> **DATA BLOCK**:
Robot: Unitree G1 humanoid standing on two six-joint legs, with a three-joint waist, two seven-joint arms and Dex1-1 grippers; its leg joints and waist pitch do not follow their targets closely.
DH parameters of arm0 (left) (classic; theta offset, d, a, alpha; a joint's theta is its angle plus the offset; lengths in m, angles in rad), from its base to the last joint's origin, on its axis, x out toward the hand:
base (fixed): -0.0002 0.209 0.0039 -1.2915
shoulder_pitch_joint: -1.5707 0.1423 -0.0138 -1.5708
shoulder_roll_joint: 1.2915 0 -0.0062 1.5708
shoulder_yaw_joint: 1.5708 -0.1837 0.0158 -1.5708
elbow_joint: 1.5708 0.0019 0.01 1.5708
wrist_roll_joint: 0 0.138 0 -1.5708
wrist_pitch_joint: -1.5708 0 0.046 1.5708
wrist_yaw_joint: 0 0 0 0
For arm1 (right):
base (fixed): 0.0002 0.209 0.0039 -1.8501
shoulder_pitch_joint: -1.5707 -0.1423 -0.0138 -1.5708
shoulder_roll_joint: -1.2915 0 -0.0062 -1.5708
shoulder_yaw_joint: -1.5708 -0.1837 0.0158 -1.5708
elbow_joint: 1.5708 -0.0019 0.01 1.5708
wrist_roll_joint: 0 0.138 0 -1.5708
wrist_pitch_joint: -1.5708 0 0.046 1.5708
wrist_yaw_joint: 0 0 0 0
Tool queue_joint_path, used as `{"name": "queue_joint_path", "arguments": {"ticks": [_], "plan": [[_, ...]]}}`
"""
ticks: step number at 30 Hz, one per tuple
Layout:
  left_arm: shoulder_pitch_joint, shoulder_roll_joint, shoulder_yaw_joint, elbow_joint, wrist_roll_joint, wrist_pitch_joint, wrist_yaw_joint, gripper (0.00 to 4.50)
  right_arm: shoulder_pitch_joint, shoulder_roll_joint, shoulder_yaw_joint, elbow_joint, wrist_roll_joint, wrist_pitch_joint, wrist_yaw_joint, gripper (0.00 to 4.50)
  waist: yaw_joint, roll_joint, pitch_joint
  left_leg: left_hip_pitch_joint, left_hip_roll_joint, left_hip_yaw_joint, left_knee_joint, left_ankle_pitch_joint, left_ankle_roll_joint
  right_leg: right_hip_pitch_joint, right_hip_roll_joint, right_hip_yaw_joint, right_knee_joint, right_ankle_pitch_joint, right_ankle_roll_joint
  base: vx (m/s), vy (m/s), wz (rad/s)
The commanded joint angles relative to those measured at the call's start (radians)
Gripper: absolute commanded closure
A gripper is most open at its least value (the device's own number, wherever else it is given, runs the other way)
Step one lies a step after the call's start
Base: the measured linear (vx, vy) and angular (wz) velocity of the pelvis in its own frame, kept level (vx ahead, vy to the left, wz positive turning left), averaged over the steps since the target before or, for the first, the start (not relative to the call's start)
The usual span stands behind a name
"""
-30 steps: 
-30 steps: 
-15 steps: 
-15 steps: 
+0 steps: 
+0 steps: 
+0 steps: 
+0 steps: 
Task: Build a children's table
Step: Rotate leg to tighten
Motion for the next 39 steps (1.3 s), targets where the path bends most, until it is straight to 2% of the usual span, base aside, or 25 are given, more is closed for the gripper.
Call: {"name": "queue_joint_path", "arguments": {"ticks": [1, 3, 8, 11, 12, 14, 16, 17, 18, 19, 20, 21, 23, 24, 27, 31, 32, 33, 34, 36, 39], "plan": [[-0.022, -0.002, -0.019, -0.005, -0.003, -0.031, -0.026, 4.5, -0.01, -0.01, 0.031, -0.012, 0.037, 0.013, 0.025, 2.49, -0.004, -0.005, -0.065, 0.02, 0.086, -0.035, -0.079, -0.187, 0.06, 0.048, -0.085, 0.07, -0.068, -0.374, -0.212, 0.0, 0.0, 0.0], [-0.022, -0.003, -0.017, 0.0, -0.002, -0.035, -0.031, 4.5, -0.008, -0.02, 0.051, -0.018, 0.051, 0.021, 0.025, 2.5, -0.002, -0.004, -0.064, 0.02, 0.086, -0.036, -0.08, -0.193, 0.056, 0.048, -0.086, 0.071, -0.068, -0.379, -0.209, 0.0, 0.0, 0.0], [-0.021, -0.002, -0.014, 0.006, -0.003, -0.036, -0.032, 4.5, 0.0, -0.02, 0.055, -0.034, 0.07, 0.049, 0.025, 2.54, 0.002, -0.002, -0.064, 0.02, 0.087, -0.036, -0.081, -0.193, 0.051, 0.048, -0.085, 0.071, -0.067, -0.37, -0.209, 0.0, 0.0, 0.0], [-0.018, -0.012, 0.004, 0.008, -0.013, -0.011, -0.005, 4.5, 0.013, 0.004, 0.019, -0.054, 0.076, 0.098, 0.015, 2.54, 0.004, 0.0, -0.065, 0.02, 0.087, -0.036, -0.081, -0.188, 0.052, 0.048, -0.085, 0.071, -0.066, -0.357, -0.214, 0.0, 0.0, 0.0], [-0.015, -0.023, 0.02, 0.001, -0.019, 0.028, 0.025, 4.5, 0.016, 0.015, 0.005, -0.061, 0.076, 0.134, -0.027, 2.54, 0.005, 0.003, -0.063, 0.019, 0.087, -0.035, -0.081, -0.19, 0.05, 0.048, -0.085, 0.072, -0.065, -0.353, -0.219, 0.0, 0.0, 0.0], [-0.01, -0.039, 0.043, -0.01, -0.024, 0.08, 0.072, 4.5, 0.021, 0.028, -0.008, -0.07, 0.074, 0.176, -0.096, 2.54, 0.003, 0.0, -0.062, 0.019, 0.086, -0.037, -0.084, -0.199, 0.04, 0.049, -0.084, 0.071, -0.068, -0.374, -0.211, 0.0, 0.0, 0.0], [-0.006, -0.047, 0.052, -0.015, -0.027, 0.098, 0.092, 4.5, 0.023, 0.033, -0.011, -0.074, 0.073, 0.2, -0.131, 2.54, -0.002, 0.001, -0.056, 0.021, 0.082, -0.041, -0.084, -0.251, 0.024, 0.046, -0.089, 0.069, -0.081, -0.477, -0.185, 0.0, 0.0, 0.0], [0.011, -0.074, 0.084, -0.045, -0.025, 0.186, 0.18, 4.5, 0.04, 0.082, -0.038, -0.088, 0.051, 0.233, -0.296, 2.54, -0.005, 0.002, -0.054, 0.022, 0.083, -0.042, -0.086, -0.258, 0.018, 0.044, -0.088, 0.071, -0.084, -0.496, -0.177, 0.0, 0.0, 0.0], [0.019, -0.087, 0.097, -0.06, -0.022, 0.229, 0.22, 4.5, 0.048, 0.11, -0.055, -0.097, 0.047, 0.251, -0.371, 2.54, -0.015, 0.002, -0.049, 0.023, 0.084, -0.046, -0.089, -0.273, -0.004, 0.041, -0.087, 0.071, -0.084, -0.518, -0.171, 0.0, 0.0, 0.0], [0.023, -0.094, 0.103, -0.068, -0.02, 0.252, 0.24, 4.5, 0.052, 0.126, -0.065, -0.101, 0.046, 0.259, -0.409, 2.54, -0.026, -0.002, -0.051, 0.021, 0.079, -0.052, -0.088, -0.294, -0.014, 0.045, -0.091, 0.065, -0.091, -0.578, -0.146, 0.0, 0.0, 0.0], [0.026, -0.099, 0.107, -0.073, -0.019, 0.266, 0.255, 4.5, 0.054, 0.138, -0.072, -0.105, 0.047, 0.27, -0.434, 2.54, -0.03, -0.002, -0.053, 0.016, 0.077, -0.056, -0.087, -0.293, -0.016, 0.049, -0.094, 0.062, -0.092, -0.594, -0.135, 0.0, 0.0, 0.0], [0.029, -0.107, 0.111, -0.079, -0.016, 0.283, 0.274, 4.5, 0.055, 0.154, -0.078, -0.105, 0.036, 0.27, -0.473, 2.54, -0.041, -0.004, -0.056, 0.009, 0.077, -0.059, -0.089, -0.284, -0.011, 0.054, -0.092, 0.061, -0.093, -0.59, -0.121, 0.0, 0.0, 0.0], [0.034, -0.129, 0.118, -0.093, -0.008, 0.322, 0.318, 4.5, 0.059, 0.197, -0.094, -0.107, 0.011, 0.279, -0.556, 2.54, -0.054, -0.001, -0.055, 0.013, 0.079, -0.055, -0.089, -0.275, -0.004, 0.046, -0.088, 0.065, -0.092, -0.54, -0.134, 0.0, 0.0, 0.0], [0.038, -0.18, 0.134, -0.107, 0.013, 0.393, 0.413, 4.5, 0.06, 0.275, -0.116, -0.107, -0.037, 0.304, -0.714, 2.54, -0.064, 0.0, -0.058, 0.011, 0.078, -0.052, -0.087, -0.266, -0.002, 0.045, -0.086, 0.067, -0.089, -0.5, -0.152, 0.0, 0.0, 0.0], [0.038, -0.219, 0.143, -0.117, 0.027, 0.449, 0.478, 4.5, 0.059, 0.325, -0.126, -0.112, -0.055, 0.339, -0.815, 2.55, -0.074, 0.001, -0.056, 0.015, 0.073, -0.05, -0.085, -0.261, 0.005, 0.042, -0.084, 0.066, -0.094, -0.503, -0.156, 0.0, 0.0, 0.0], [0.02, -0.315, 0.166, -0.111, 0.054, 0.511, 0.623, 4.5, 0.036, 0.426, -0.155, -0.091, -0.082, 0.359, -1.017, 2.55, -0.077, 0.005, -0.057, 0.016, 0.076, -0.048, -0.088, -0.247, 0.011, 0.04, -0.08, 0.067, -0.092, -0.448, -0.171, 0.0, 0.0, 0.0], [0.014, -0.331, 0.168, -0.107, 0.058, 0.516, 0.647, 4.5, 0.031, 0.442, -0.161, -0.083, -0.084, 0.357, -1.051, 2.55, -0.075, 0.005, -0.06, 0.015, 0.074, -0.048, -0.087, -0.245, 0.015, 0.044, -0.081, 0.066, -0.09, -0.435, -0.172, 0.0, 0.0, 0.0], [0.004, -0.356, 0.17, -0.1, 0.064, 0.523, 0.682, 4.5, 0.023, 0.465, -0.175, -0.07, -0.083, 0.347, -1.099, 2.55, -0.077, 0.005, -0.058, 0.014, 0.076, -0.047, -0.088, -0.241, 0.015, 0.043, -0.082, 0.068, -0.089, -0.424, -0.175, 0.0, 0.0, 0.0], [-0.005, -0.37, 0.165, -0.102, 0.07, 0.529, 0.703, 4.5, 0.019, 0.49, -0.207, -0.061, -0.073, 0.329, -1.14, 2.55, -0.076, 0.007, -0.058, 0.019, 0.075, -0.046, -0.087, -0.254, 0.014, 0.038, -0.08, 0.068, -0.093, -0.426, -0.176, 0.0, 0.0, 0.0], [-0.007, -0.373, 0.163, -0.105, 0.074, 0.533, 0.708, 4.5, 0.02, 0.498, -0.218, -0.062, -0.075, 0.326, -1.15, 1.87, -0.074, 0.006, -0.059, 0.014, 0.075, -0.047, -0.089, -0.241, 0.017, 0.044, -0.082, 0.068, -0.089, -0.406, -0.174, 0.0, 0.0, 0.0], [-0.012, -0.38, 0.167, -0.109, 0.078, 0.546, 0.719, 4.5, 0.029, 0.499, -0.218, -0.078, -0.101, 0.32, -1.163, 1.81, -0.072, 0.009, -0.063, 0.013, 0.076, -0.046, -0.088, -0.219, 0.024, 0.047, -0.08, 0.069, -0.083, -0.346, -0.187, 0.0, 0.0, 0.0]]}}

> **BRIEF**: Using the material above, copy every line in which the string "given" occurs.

> **EXPECTED ANSWER**:
A gripper is most open at its least value (the device's own number, wherever else it is given, runs the other way)
Motion for the next 39 steps (1.3 s), targets where the path bends most, until it is straight to 2% of the usual span, base aside, or 25 are given, more is closed for the gripper.

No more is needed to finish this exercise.